Work to be completed
Determine how many lines of the material below include "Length", and reply with that number alone.
···
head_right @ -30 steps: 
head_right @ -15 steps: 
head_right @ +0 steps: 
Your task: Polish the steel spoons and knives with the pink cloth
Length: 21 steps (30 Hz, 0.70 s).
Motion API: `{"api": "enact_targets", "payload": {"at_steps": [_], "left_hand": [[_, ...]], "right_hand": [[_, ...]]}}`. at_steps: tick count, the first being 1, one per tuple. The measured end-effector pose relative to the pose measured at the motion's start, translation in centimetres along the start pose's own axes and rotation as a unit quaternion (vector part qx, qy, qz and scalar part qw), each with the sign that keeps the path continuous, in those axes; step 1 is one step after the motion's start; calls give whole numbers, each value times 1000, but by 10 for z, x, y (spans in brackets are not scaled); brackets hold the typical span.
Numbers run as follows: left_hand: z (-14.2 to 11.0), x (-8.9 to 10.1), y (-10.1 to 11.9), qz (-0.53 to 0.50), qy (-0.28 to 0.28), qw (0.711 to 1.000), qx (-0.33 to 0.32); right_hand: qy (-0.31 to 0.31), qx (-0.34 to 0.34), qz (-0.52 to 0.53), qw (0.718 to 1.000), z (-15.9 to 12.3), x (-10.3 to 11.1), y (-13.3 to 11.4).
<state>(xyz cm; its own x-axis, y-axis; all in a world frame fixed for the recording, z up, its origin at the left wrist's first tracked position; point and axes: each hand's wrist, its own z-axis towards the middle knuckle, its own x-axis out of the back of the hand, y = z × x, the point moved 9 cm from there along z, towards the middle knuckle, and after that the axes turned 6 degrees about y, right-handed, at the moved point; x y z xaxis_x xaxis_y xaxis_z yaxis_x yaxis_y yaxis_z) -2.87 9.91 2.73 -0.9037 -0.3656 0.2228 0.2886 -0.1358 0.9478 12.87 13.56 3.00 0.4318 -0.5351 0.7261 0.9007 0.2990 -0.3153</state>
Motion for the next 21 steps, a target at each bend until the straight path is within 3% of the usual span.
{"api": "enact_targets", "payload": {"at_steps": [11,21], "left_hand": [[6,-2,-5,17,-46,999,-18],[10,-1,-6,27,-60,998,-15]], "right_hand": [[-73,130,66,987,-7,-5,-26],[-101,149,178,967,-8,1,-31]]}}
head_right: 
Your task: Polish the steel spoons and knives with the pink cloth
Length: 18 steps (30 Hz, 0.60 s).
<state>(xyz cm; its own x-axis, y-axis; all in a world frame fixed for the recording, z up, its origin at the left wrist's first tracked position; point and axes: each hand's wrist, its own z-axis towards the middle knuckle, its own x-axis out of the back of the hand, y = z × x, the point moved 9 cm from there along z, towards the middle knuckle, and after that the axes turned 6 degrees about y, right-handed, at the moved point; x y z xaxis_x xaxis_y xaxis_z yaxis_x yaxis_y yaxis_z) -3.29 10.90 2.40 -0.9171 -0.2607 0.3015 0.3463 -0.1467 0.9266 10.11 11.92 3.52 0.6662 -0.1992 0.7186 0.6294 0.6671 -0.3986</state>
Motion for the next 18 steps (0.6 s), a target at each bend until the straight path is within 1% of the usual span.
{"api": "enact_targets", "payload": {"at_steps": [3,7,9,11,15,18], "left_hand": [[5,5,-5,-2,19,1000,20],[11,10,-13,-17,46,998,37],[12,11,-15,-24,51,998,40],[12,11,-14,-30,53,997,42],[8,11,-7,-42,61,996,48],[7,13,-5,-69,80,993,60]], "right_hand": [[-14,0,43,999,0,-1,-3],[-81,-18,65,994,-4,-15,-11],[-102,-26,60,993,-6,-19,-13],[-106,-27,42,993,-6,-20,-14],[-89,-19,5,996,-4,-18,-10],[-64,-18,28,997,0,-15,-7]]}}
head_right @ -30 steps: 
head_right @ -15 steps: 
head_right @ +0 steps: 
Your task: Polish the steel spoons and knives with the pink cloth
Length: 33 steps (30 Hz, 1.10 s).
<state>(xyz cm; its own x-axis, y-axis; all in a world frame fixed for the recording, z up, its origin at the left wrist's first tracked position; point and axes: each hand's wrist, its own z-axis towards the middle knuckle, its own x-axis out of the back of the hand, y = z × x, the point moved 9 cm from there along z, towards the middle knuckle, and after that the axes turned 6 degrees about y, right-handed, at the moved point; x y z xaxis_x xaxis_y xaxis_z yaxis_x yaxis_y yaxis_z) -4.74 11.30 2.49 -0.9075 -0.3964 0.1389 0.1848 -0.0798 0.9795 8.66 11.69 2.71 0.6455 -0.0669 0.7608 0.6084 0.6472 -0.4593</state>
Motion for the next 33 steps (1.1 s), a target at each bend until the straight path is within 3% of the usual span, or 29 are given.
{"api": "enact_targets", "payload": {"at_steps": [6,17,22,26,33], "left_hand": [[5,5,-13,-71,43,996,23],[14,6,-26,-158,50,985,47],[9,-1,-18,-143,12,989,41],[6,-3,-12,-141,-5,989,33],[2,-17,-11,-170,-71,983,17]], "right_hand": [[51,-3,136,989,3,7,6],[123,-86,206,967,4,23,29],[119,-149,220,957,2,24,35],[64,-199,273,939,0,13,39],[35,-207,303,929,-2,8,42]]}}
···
Task response
3